Я почувствовала справа какое-то движение и увидела человека. К своему ужасу, полуголого. Рейтузы удерживались у него на поясе с помощью веревки, а рубаха отсутствовала. В слабом свете поблескивали мощные мускулистые руки.
— Как там наш… гость? — спросил епископ.
— Отдыхает. — Ну и голос был у этого Тобайаса: словно гравий перекатывается под ногами.
— Ясно. Ну, ты знаешь, что делать.
Епископ подтолкнул меня к Тобайасу, который стоял перед диковинным длинным столом. Подойдя поближе, я увидела, что стол этот представляет собой какое-то сложное устройство с веревками и шкивами, натянутыми поверху.
Я подошла еще ближе и замерла. За спиной у Тобайаса лежал без сознания человек. Его вытянутые над головой руки были привязаны к столу с одной стороны, а ноги — с другой. Под спину несчастного, приподнимая его тело в районе поясницы на несколько дюймов, были подложены большие деревянные валики. И я сразу поняла, что это приспособление для пыток — дыба.
Тобайас поднял ведро и плеснул водой в лицо человека на столе.
Тот вздохнул, закашлялся и повернул к нам голову. К дыбе был привязан мой отец.
Я услышала долгий жуткий крик. И не сразу поняла, что это кричу я сама.
Отец посмотрел на меня. На лице его, чуть ниже правой скулы, алело пятно, оставшееся после взрыва на Смитфилде.
— Джоанна, Бог мой! — воскликнул он. — Нет! Нет! — Он попытался освободиться, но не смог сдвинуться ни на дюйм. Привязан он был надежно.
Епископ Гардинер схватил меня сзади за плечи и больно сжал их.
— Сестра Джоанна, вы расскажете мне то, что я хочу знать? — спросил он.
Слезы побежали у меня из глаз.
— Отпусти ее, ты, ублюдок! — прокричал мой отец.
— Тобайас! — скомандовал епископ Гардинер.

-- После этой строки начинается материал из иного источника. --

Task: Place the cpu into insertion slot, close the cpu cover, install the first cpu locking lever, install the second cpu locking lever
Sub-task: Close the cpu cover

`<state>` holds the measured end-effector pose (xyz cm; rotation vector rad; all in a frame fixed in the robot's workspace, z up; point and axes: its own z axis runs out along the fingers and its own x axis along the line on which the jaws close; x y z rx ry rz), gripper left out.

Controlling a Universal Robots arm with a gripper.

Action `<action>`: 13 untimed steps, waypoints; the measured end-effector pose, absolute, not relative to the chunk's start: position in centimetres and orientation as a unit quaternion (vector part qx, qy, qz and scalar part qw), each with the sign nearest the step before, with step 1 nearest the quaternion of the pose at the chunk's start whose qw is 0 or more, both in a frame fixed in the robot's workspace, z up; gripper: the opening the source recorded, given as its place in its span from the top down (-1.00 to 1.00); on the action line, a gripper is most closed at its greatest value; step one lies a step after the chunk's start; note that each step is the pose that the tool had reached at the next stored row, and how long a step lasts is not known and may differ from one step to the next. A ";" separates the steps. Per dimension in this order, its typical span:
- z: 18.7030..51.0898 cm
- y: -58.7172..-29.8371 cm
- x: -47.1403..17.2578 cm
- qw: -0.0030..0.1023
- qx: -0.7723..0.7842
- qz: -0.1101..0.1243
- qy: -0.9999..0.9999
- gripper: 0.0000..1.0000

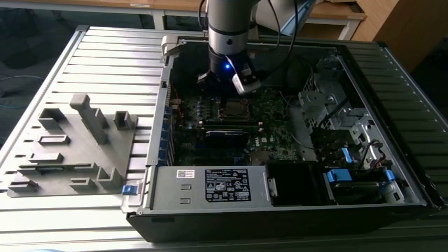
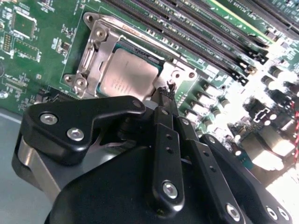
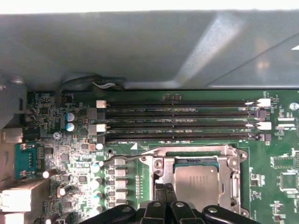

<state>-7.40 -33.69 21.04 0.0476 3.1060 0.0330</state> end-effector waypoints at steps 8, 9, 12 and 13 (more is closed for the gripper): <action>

Верзила схватился за рычаг, крякнул и потянул его вниз. Перекрещенные веревки натянулись и напряглись, потянув руки моего отца в одном направлении, а ноги — в другом. Бедняга страшно выпучил глаза, рот его раскрылся в безмолвном крике.
— Подождите! Нет, прекратите! — взмолилась я, пытаясь вырваться из хватки епископа. — Я вам все скажу, только, пожалуйста, прошу вас, не мучайте его больше!
Епископ Гардинер оттащил меня к двери, чтобы не слышал Тобайас.
— Немедленно рассказывай все, что тебе известно о короне Этельстана. Или, клянусь Господом, я разорву твоего отца на части. — Даже в этом тусклом свете я видела, что его лицо снова налилось кровью.
«Господи, прости меня за то, что я делаю».
— Это все королева, — пробормотала я.